Nvidia Reinvents GPU, Blows Previous Generation Out of the Water: A100 Big Ampere

erek · May 14, 2020

Previous thread was about GA102. This thread is about Big Ampere or A100.

"Nvidia invented a new number format for AI, Tensor Float 32 (TF32), which its third generation Tensor Cores support. For AI acceleration, working with the smallest number of bits is desirable, since that’s more efficient for computation and data movement, but this is traded off with the accuracy of the final result.
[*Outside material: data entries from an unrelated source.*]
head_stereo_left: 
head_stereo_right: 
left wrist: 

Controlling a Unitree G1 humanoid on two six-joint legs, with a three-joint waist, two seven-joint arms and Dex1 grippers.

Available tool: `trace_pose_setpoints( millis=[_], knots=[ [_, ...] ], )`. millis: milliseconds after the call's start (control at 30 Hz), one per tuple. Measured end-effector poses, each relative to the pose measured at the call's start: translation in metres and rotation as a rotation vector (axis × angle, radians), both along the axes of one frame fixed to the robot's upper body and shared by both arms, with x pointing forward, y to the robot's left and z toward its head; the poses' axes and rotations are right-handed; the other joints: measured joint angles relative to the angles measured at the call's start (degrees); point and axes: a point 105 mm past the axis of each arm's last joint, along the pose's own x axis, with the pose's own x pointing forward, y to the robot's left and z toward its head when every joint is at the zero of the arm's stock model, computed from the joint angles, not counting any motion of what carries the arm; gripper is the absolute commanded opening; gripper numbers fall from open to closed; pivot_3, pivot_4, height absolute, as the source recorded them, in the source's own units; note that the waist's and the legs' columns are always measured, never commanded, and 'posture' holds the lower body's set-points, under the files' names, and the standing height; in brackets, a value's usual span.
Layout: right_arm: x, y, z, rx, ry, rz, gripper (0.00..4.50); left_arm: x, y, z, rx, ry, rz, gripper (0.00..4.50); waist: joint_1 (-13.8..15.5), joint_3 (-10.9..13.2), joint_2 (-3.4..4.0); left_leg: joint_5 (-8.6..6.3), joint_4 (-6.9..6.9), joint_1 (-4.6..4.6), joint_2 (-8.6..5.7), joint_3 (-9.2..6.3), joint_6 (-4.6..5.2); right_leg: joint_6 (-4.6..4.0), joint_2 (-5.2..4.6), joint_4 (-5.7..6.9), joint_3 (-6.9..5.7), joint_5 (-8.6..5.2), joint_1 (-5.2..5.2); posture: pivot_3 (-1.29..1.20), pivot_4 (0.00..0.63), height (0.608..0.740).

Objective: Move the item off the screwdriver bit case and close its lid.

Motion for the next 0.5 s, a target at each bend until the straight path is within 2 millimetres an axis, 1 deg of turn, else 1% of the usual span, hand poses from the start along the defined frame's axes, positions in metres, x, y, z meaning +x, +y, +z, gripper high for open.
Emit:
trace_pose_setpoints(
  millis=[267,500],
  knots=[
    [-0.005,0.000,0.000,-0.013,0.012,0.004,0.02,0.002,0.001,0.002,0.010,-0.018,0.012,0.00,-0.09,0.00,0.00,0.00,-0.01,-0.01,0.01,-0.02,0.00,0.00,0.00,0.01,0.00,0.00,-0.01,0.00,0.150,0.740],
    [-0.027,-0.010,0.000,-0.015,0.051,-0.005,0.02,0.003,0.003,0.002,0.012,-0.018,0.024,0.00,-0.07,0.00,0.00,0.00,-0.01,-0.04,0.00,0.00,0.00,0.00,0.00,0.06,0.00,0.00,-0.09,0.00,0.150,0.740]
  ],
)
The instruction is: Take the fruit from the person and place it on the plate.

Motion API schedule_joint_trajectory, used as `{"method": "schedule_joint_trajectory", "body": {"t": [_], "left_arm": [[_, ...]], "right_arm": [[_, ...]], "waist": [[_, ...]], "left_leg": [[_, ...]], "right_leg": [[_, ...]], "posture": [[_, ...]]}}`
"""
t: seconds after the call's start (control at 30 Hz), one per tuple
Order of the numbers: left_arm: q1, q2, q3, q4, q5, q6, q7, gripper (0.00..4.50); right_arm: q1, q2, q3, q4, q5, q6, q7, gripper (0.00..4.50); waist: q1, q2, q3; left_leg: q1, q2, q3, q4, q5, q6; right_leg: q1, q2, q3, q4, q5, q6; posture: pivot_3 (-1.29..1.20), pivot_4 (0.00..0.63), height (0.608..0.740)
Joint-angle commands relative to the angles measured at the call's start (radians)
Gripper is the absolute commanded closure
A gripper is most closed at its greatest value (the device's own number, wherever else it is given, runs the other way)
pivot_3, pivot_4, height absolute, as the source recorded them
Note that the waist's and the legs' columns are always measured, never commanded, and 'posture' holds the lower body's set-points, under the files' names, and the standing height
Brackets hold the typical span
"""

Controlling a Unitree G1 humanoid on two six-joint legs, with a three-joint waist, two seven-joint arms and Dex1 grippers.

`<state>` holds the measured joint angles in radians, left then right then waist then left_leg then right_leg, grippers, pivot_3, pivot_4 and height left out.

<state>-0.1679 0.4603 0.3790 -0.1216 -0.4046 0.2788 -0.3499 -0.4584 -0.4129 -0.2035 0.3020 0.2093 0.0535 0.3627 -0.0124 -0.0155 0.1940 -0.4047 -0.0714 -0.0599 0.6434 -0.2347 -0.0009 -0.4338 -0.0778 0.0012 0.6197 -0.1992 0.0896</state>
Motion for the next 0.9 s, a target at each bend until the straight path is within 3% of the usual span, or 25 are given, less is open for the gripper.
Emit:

TF32 aims to strike this balance using the 10-bit mantissa (which determines precision) from half-precision numbers (FP16), and the 8-bit exponent (which determines the range of numbers that can be expressed) from single-precision format (FP32) (read more about AI number formats here).

“With this new precision, A100 offers 20 times more compute for single-precision AI, and because developers can continue to use the inputs as single-precision and get outputs back as single-precision, they do not need to do anything differently. They benefit from this acceleration automatically out of the box,” Kharya said.

The Tensor Cores now also natively support double-precision (FP64) numbers, which more than doubles performance for HPC applications."

Source: EETimes @ Nvidia Reinvents GPU, Blows Previous Generation Out of the Water: A100 Big Ampere

Snowdog · May 14, 2020

Powered by 54 billion transistors, it’s the world’s largest
7nm chip, according to Nvidia, delivering more than one Peta-operations per second. Nvidia

This is the the kind of thing expected for GTC, which tells us very little about Gaming Ampere.

But, unless that's a typo, NVidia somehow managed a 50% transistor density improvement over AMD on 7nm.

AMD GPU 7nm GPUs are ~40Mt/mm2, this GPU would appear to be ~60Mt/mm2.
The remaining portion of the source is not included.